Harry wrócił na scenę. Cisnął w kąt koszulkę którą całkiem niedawno rzuciła w niego Holly. Zdenerwowany kopnął w głośnik. Styles zaraz tego pożałował bo ból dużego palca przeszywał jego ciało. Do chłopaka podbiegli przyjaciele. Louis dotknął jego ramienia i pozwolił, żeby chłopak oparł głowę o jego tors. Lokowaty chciał teraz wydrzec się na całą halę. Był wściekły. Wściekły za to jak pozwolił się potraktowac. Obiecał sobie przecież, że ją odzyska, a scenka przed chwilą którą odegrali wcale nie była dowodem na to.
-Kurwa. - mruknął
Styles odsunął się od przyjaciela i uniósł głowę do góry. Zamrugał kilkakrotnie po czym przetarł sływającą łze. Usiadł na końcu sceny. Wziął głęboki wdech po czym rozpoczeli próbę.
Chłopak na początku był totalnie rozkojarzony, mylił słowa, wersy śpiewał kompletnie inaczej ale kiedy
w końcu uspokoił go Paul wszystko szło gładko. Aż do pewnego czasu kiedy menager kazał im iśc do stylistek. Wybiła już godzina która świadczyła o tym by zrobic ostateczną próbę. Z tancerkami. Z Holly.
Przełknął głośno ślinę i poprawił włosy. Wziął wodę kolońską którą spryskał odrobinę ciało i wyszedł na scene. Ludzie od świateł ustawiali je tak by nie świeciły dzisiejszym gwiazdą w oczy. Reszta zespołu dołączyła do niego tuż po jego przyjściu tutaj.
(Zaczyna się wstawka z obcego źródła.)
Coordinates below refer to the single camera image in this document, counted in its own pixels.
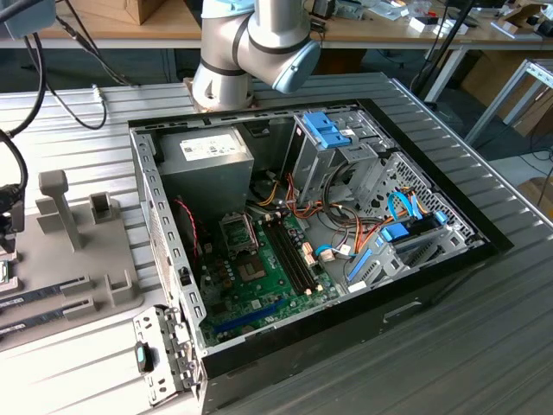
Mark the blue plastic rail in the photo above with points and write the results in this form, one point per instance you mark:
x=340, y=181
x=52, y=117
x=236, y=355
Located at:
x=360, y=264

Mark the green motherboard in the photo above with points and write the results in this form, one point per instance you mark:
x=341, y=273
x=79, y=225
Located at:
x=259, y=298

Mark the metal optical drive bay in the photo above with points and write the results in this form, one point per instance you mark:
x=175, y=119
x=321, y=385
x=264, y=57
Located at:
x=311, y=168

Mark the black PC case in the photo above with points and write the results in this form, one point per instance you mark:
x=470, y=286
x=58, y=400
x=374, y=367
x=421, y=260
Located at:
x=328, y=341

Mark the perforated metal disk bay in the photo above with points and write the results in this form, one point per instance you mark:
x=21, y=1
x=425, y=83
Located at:
x=460, y=235

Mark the dark RAM stick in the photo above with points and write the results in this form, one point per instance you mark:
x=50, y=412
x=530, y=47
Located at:
x=30, y=322
x=30, y=295

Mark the black slanted pole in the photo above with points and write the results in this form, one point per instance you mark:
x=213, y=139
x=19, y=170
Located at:
x=449, y=32

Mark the open cardboard box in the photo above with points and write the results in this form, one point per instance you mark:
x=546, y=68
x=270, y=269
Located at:
x=514, y=15

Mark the wooden desk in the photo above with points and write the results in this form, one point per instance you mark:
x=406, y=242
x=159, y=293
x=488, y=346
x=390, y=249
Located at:
x=389, y=32

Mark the grey parts rack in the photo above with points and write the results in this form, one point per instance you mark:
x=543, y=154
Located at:
x=43, y=259

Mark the blue drive bay latch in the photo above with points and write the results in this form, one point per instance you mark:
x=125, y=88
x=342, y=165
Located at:
x=322, y=125

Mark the CPU socket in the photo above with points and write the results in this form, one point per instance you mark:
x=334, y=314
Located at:
x=249, y=270

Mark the aluminium profile frame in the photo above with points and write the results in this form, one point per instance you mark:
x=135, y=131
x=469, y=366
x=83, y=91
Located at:
x=497, y=103

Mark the blue expansion slot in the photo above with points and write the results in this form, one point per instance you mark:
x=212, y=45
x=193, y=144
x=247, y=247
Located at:
x=250, y=317

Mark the small white box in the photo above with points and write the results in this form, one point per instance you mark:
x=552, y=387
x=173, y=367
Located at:
x=419, y=23

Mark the large brown cardboard box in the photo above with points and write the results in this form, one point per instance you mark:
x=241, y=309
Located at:
x=540, y=116

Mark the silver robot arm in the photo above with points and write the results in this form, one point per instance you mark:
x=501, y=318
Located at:
x=224, y=56

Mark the hard disk in blue carrier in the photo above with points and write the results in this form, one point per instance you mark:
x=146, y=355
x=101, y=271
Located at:
x=395, y=231

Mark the black latch with teal stripe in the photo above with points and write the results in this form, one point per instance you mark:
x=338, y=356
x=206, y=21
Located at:
x=144, y=359

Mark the black RAM slot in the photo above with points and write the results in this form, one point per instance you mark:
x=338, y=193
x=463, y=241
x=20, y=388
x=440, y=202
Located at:
x=282, y=259
x=298, y=257
x=287, y=259
x=293, y=258

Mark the grey power supply unit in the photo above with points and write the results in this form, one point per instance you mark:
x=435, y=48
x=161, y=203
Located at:
x=207, y=181

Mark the CPU with silver top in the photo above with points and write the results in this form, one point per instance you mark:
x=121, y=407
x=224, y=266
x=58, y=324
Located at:
x=3, y=272
Zespół zaczął swoją próbę w tym samym momencie kiedy Holly weszła na scenę. Przez chwilę kompletnie nie ogarnięta stała wmurowana w scenę i patrzyła się na tył chłopaka, to jak poruszał się z gracją wzbudzało w Packtins małe porządanie. Jedna z tancerek pochneła dziewczynę i posłała jej oczekujące spojrzenie. Holly wzieła głęboki wdech po czym postarała się dorównac kroku pozostałym. Na samym początku dziewczyna kompletnie straciła orientacje. Myliła kroki. Ale kiedy napotkała się na zielone, kocie oczy od razu napłyneło do niej pełno pozytywnej energii i skupiła się. Zaraz gdy skończyli swój układ, menager chłopaków podszedł do tancerek. Przyjżał sie im dokładnie. Przystanął przy Holly, a dziewczyna spuściła wzrok i przełknęła głośno ślinę.
-Ja cię znam. - mruknął
-Trudno by było jej wcale nie znac. - do mężczyzny podszedł Zayn i poklepał go po ramieniu, Holly posłała mu błagalne spojrzenie, nie chciała miec nic wspólnego z chłopakami, a tym bardziej nie chciała byc już pamiętana jako była dziewczyna Harrego Stylsa
-Jesteś całkiem dobra. Wydaje mi się, że jeszcze na szybko zmienimy choreografię i piosenkę.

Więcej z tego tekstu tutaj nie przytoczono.